* **Task details**
Set down the data below word for word, and leave the images aside.

* **Data below**

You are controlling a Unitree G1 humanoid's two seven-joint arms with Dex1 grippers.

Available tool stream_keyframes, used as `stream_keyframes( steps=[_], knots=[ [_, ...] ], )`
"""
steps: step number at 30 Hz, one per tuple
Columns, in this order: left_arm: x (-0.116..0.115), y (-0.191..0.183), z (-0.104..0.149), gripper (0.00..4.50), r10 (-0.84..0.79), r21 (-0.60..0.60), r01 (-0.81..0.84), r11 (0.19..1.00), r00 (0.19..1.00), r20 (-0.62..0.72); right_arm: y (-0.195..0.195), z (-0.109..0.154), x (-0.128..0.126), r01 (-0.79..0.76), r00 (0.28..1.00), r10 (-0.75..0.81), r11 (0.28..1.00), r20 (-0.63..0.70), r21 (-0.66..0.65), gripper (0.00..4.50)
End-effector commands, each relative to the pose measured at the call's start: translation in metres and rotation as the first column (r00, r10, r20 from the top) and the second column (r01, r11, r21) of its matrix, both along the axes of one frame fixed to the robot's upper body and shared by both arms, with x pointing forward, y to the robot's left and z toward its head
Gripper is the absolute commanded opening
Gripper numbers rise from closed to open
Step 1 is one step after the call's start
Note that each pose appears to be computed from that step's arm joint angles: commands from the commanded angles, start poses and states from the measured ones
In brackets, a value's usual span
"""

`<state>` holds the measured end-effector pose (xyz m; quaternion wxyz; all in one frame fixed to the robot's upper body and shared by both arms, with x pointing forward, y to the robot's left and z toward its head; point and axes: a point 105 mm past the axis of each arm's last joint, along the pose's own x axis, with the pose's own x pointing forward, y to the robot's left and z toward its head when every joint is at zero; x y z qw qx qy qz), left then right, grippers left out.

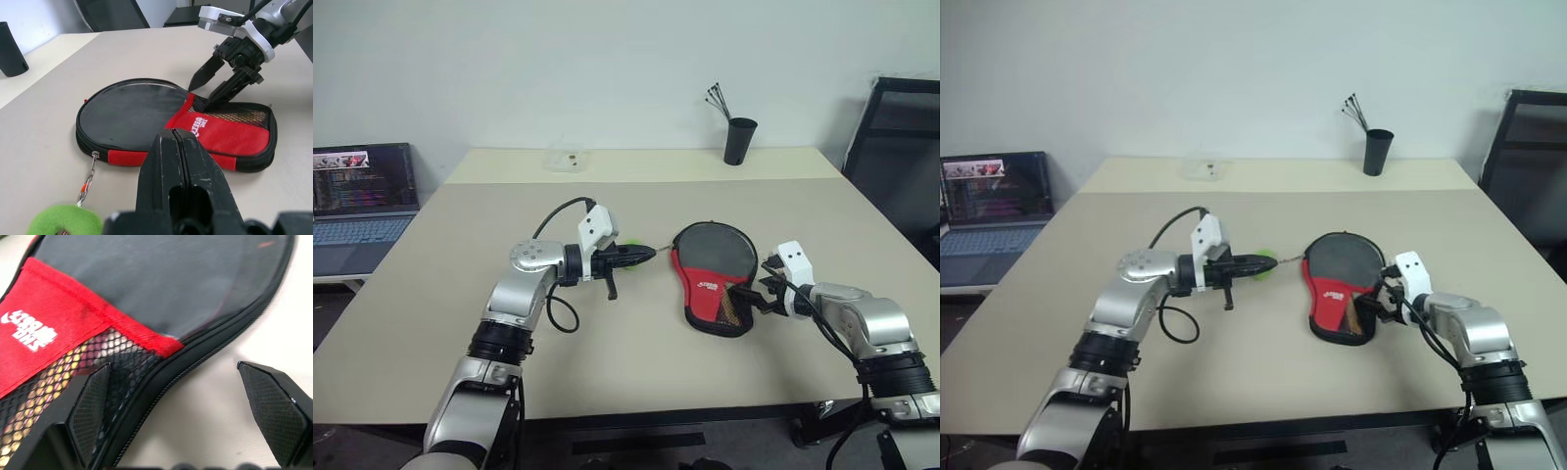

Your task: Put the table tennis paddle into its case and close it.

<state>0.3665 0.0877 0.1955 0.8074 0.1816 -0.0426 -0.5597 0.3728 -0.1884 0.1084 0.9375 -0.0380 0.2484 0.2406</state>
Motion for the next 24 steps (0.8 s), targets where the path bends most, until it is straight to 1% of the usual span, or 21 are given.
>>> stream_keyframes(
  steps=[1, 8, 9, 11, 14, 15, 19, 21, 23, 24],
  knots=[
    [-0.004, -0.003, 0.016, 0.0, -0.017, -0.015, 0.018, 1.0, 0.998, 0.057, 0.024, -0.006, -0.005, -0.085, 0.996, 0.086, 0.996, -0.034, 0.018, 4.49],
    [-0.004, -0.001, 0.015, 0.0, -0.01, -0.01, 0.01, 1.0, 0.998, 0.058, 0.036, -0.022, 0.003, -0.084, 0.994, 0.084, 0.996, -0.066, 0.008, 4.49],
    [-0.004, 0.0, 0.015, 0.0, -0.006, -0.008, 0.006, 1.0, 0.998, 0.058, 0.036, -0.024, 0.004, -0.08, 0.994, 0.08, 0.997, -0.071, 0.008, 4.32],
    [-0.004, 0.004, 0.014, 0.0, 0.006, -0.003, -0.006, 1.0, 0.998, 0.056, 0.036, -0.027, 0.005, -0.078, 0.994, 0.078, 0.997, -0.078, 0.007, 3.88],
    [-0.004, 0.011, 0.013, 0.0, 0.032, 0.0, -0.032, 0.999, 0.998, 0.052, 0.039, -0.029, 0.006, -0.08, 0.993, 0.081, 0.997, -0.085, 0.016, 2.97],
    [-0.004, 0.015, 0.012, 0.0, 0.043, -0.001, -0.043, 0.999, 0.998, 0.049, 0.041, -0.029, 0.006, -0.083, 0.993, 0.084, 0.996, -0.087, 0.02, 2.58],
    [-0.007, 0.034, 0.011, 0.0, 0.093, -0.024, -0.092, 0.995, 0.995, 0.023, 0.055, -0.027, 0.007, -0.113, 0.99, 0.117, 0.992, -0.084, 0.054, 1.3],
    [-0.01, 0.042, 0.011, 0.0, 0.108, -0.047, -0.108, 0.993, 0.994, -0.002, 0.06, -0.025, 0.008, -0.123, 0.989, 0.127, 0.991, -0.077, 0.059, 0.72],
    [-0.019, 0.056, 0.01, 0.0, 0.118, -0.08, -0.123, 0.989, 0.991, -0.059, 0.069, -0.02, 0.009, -0.145, 0.987, 0.15, 0.987, -0.064, 0.071, 0.16],
    [-0.022, 0.061, 0.01, 0.0, 0.122, -0.088, -0.128, 0.988, 0.989, -0.079, 0.073, -0.018, 0.009, -0.154, 0.985, 0.159, 0.985, -0.06, 0.075, 0.03]
  ],
)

* **Answer area**
You are controlling a Unitree G1 humanoid's two seven-joint arms with Dex1 grippers.

Available tool stream_keyframes, used as `stream_keyframes( steps=[_], knots=[ [_, ...] ], )`
"""
steps: step number at 30 Hz, one per tuple
Columns, in this order: left_arm: x (-0.116..0.115), y (-0.191..0.183), z (-0.104..0.149), gripper (0.00..4.50), r10 (-0.84..0.79), r21 (-0.60..0.60), r01 (-0.81..0.84), r11 (0.19..1.00), r00 (0.19..1.00), r20 (-0.62..0.72); right_arm: y (-0.195..0.195), z (-0.109..0.154), x (-0.128..0.126), r01 (-0.79..0.76), r00 (0.28..1.00), r10 (-0.75..0.81), r11 (0.28..1.00), r20 (-0.63..0.70), r21 (-0.66..0.65), gripper (0.00..4.50)
End-effector commands, each relative to the pose measured at the call's start: translation in metres and rotation as the first column (r00, r10, r20 from the top) and the second column (r01, r11, r21) of its matrix, both along the axes of one frame fixed to the robot's upper body and shared by both arms, with x pointing forward, y to the robot's left and z toward its head
Gripper is the absolute commanded opening
Gripper numbers rise from closed to open
Step 1 is one step after the call's start
Note that each pose appears to be computed from that step's arm joint angles: commands from the commanded angles, start poses and states from the measured ones
In brackets, a value's usual span
"""

`<state>` holds the measured end-effector pose (xyz m; quaternion wxyz; all in one frame fixed to the robot's upper body and shared by both arms, with x pointing forward, y to the robot's left and z toward its head; point and axes: a point 105 mm past the axis of each arm's last joint, along the pose's own x axis, with the pose's own x pointing forward, y to the robot's left and z toward its head when every joint is at zero; x y z qw qx qy qz), left then right, grippers left out.


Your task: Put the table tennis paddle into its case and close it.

<state>0.3665 0.0877 0.1955 0.8074 0.1816 -0.0426 -0.5597 0.3728 -0.1884 0.1084 0.9375 -0.0380 0.2484 0.2406</state>
Motion for the next 24 steps (0.8 s), targets where the path bends most, until it is straight to 1% of the usual span, or 21 are given.
>>> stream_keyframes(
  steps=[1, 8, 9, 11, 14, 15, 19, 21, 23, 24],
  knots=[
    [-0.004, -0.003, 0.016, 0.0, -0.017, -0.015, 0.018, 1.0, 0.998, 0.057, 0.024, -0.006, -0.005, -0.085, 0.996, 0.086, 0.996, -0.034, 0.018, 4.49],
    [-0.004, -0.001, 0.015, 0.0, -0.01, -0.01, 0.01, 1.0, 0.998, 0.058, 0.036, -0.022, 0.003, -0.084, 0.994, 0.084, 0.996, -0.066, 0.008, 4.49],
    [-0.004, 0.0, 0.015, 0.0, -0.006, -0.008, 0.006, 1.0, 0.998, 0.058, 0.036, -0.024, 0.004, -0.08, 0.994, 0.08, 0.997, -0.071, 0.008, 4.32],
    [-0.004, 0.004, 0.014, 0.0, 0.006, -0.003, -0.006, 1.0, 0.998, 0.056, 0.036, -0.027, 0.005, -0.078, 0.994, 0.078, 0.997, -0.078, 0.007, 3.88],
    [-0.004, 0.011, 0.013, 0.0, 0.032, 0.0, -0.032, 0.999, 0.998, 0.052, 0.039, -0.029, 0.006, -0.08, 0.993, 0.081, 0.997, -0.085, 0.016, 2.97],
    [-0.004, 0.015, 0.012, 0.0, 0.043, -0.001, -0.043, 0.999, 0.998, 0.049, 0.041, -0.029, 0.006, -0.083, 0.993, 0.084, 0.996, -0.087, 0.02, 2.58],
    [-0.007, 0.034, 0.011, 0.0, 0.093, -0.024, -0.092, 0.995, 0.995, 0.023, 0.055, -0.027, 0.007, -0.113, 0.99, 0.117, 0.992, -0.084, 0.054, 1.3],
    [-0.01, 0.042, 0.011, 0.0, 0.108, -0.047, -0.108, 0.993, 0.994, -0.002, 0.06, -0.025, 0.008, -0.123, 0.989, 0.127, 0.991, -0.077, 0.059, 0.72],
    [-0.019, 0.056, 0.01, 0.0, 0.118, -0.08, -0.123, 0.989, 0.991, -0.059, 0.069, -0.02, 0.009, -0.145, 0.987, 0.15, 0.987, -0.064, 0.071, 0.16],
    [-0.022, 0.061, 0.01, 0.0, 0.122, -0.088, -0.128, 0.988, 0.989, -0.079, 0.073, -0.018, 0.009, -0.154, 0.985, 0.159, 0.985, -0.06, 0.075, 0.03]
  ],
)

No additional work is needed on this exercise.